The problem: Output every record below exactly as it appears.

───── Material supplied

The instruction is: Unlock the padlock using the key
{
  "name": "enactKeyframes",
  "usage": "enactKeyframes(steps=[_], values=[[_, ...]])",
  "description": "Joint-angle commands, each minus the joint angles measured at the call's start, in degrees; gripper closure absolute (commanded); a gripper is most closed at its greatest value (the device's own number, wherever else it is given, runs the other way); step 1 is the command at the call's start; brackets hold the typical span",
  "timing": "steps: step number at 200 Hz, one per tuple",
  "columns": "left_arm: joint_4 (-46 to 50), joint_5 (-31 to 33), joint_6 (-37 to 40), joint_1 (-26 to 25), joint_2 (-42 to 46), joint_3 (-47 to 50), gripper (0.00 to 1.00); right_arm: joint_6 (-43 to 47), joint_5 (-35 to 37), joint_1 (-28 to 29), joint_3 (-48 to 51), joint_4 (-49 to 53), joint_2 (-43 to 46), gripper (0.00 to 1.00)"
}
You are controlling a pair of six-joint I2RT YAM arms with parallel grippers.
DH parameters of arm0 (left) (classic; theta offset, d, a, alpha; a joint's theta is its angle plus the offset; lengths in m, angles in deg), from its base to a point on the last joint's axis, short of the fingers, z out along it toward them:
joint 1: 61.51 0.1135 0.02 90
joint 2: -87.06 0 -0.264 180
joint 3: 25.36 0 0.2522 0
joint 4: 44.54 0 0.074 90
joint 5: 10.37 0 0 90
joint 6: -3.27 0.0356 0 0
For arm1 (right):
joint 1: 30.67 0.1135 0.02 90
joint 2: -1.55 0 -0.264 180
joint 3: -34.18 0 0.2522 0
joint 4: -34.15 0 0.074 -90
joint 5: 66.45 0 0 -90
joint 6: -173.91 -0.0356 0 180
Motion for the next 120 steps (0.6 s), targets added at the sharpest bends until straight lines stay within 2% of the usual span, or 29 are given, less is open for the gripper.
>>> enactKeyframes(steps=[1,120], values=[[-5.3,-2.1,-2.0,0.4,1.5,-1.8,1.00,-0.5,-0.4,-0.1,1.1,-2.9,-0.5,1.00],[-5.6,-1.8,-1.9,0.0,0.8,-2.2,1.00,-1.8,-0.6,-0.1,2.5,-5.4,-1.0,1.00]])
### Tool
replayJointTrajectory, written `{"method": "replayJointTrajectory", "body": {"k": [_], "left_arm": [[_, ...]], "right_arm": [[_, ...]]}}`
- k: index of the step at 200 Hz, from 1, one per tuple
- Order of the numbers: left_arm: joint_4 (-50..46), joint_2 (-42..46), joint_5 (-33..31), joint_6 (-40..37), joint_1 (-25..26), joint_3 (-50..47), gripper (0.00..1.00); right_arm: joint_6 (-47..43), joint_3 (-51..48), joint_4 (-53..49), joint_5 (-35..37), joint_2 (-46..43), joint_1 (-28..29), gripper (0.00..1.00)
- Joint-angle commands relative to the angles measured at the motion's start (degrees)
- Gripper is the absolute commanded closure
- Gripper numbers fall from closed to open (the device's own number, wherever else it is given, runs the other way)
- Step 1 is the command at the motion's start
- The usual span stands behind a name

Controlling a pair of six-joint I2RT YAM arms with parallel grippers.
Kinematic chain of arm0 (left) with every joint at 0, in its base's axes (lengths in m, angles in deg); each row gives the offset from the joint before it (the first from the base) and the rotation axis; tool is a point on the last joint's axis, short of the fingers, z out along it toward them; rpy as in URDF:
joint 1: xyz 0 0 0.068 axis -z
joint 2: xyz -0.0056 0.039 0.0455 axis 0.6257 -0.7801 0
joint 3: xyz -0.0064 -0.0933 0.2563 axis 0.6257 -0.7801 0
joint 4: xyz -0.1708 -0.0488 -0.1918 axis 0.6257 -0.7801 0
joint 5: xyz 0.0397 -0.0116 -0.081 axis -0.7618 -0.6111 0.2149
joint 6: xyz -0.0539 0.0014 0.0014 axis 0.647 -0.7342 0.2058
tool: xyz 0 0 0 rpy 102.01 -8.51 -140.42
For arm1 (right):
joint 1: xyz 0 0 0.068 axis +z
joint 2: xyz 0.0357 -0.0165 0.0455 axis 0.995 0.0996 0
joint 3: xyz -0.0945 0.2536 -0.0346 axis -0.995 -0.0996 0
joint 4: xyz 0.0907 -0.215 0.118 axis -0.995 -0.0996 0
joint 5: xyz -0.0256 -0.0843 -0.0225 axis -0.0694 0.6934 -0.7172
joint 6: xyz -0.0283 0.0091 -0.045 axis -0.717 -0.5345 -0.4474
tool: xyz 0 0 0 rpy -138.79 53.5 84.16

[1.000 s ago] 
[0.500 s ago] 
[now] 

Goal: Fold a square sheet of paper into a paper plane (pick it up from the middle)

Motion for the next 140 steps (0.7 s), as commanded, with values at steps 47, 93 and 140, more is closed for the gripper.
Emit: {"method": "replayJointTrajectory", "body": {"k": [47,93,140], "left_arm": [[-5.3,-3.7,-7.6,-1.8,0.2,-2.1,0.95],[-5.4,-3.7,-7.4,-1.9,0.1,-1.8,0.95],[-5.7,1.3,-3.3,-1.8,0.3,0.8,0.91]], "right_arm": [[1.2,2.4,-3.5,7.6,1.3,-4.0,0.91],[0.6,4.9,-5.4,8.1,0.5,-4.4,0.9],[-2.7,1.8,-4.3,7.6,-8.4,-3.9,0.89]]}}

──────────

Response to this exercise:
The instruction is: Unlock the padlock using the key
{
  "name": "enactKeyframes",
  "usage": "enactKeyframes(steps=[_], values=[[_, ...]])",
  "description": "Joint-angle commands, each minus the joint angles measured at the call's start, in degrees; gripper closure absolute (commanded); a gripper is most closed at its greatest value (the device's own number, wherever else it is given, runs the other way); step 1 is the command at the call's start; brackets hold the typical span",
  "timing": "steps: step number at 200 Hz, one per tuple",
  "columns": "left_arm: joint_4 (-46 to 50), joint_5 (-31 to 33), joint_6 (-37 to 40), joint_1 (-26 to 25), joint_2 (-42 to 46), joint_3 (-47 to 50), gripper (0.00 to 1.00); right_arm: joint_6 (-43 to 47), joint_5 (-35 to 37), joint_1 (-28 to 29), joint_3 (-48 to 51), joint_4 (-49 to 53), joint_2 (-43 to 46), gripper (0.00 to 1.00)"
}
You are controlling a pair of six-joint I2RT YAM arms with parallel grippers.
DH parameters of arm0 (left) (classic; theta offset, d, a, alpha; a joint's theta is its angle plus the offset; lengths in m, angles in deg), from its base to a point on the last joint's axis, short of the fingers, z out along it toward them:
joint 1: 61.51 0.1135 0.02 90
joint 2: -87.06 0 -0.264 180
joint 3: 25.36 0 0.2522 0
joint 4: 44.54 0 0.074 90
joint 5: 10.37 0 0 90
joint 6: -3.27 0.0356 0 0
For arm1 (right):
joint 1: 30.67 0.1135 0.02 90
joint 2: -1.55 0 -0.264 180
joint 3: -34.18 0 0.2522 0
joint 4: -34.15 0 0.074 -90
joint 5: 66.45 0 0 -90
joint 6: -173.91 -0.0356 0 180
Motion for the next 120 steps (0.6 s), targets added at the sharpest bends until straight lines stay within 2% of the usual span, or 29 are given, less is open for the gripper.
>>> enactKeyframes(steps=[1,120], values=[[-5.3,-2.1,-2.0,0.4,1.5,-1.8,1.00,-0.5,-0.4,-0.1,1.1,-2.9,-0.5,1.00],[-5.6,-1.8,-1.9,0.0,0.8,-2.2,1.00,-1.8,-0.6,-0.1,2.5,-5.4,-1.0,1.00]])
### Tool
replayJointTrajectory, written `{"method": "replayJointTrajectory", "body": {"k": [_], "left_arm": [[_, ...]], "right_arm": [[_, ...]]}}`
- k: index of the step at 200 Hz, from 1, one per tuple
- Order of the numbers: left_arm: joint_4 (-50..46), joint_2 (-42..46), joint_5 (-33..31), joint_6 (-40..37), joint_1 (-25..26), joint_3 (-50..47), gripper (0.00..1.00); right_arm: joint_6 (-47..43), joint_3 (-51..48), joint_4 (-53..49), joint_5 (-35..37), joint_2 (-46..43), joint_1 (-28..29), gripper (0.00..1.00)
- Joint-angle commands relative to the angles measured at the motion's start (degrees)
- Gripper is the absolute commanded closure
- Gripper numbers fall from closed to open (the device's own number, wherever else it is given, runs the other way)
- Step 1 is the command at the motion's start
- The usual span stands behind a name

Controlling a pair of six-joint I2RT YAM arms with parallel grippers.
Kinematic chain of arm0 (left) with every joint at 0, in its base's axes (lengths in m, angles in deg); each row gives the offset from the joint before it (the first from the base) and the rotation axis; tool is a point on the last joint's axis, short of the fingers, z out along it toward them; rpy as in URDF:
joint 1: xyz 0 0 0.068 axis -z
joint 2: xyz -0.0056 0.039 0.0455 axis 0.6257 -0.7801 0
joint 3: xyz -0.0064 -0.0933 0.2563 axis 0.6257 -0.7801 0
joint 4: xyz -0.1708 -0.0488 -0.1918 axis 0.6257 -0.7801 0
joint 5: xyz 0.0397 -0.0116 -0.081 axis -0.7618 -0.6111 0.2149
joint 6: xyz -0.0539 0.0014 0.0014 axis 0.647 -0.7342 0.2058
tool: xyz 0 0 0 rpy 102.01 -8.51 -140.42
For arm1 (right):
joint 1: xyz 0 0 0.068 axis +z
joint 2: xyz 0.0357 -0.0165 0.0455 axis 0.995 0.0996 0
joint 3: xyz -0.0945 0.2536 -0.0346 axis -0.995 -0.0996 0
joint 4: xyz 0.0907 -0.215 0.118 axis -0.995 -0.0996 0
joint 5: xyz -0.0256 -0.0843 -0.0225 axis -0.0694 0.6934 -0.7172
joint 6: xyz -0.0283 0.0091 -0.045 axis -0.717 -0.5345 -0.4474
tool: xyz 0 0 0 rpy -138.79 53.5 84.16

[1.000 s ago] 
[0.500 s ago] 
[now] 

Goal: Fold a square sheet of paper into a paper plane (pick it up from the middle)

Motion for the next 140 steps (0.7 s), as commanded, with values at steps 47, 93 and 140, more is closed for the gripper.
Emit: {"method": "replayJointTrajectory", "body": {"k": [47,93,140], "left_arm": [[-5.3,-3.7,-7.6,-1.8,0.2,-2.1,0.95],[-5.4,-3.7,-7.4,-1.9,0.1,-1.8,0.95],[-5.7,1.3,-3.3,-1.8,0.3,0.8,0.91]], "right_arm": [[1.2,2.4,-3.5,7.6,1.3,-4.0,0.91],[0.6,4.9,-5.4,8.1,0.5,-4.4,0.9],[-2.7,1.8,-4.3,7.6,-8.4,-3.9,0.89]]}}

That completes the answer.